What you need to do: The required result is every line of the records that includes "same".

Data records
= = = =

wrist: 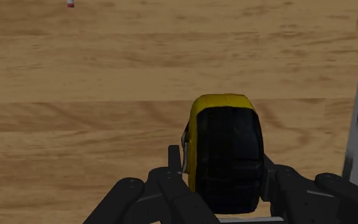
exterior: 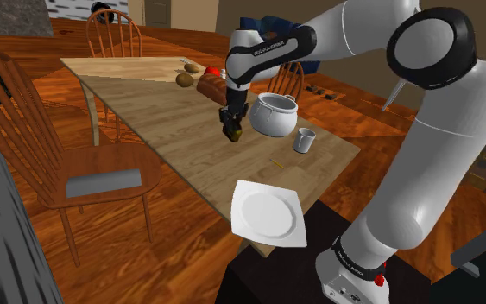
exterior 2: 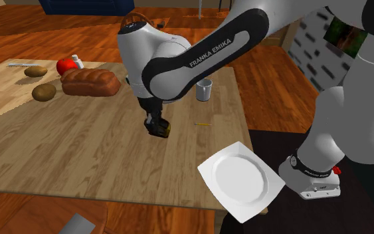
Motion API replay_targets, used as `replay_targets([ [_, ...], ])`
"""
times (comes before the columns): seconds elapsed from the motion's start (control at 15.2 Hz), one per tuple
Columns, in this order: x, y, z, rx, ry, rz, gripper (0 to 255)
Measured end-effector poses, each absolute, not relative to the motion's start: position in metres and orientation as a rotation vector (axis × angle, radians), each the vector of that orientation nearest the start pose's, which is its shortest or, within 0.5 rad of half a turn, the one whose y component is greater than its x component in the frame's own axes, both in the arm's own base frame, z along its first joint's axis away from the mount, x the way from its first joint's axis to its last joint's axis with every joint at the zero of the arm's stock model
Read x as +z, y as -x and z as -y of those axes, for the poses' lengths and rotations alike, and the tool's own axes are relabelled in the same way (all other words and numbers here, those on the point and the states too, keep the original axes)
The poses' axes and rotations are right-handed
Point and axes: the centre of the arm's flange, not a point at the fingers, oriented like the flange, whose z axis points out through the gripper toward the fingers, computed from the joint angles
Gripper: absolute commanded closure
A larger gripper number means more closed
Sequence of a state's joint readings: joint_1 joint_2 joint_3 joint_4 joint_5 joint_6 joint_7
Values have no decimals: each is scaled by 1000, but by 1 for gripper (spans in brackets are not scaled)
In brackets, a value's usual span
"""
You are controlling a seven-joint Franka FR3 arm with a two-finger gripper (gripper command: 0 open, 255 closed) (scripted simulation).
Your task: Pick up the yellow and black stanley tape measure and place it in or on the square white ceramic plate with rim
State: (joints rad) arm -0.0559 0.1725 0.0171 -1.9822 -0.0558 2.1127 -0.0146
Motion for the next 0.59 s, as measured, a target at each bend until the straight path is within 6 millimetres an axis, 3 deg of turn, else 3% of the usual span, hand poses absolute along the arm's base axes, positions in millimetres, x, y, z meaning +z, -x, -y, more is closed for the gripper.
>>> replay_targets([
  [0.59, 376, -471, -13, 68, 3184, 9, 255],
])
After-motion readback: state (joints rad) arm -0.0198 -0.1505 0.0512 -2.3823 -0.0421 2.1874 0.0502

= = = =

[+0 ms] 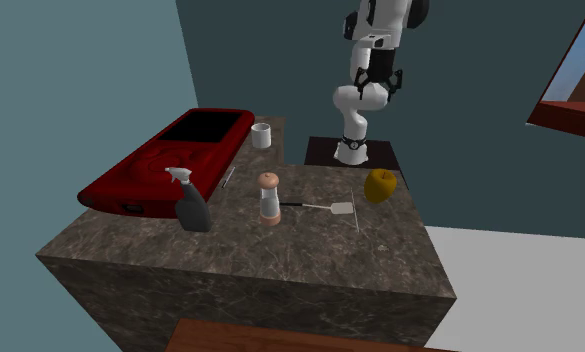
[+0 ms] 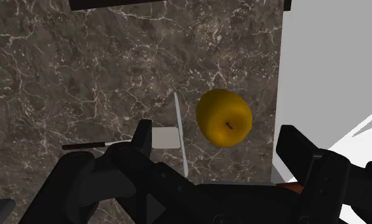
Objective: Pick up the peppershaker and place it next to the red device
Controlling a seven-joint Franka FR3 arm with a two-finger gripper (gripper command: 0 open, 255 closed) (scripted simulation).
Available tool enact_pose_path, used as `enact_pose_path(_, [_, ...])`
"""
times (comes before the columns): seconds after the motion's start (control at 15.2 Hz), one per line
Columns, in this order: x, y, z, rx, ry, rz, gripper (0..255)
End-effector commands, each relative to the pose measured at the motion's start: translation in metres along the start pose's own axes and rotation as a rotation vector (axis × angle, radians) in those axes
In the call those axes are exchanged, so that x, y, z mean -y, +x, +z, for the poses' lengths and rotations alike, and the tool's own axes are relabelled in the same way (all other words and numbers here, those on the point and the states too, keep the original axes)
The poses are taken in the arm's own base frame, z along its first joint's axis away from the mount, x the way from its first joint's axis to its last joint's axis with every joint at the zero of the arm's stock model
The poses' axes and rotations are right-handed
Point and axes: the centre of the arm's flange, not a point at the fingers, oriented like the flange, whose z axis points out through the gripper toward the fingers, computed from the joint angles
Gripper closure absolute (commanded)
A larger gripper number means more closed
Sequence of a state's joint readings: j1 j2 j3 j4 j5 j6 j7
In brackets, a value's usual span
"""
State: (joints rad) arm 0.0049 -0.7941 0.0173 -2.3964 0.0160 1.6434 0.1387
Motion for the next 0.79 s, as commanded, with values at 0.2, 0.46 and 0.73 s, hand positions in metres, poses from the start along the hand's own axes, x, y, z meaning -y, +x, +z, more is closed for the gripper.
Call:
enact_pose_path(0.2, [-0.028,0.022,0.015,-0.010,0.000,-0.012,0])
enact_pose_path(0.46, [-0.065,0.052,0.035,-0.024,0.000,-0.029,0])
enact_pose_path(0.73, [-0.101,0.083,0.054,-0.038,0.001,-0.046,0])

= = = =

Task solution:
Read x as +z, y as -x and z as -y of those axes, for the poses' lengths and rotations alike, and the tool's own axes are relabelled in the same way (all other words and numbers here, those on the point and the states too, keep the original axes)
In the call those axes are exchanged, so that x, y, z mean -y, +x, +z, for the poses' lengths and rotations alike, and the tool's own axes are relabelled in the same way (all other words and numbers here, those on the point and the states too, keep the original axes)

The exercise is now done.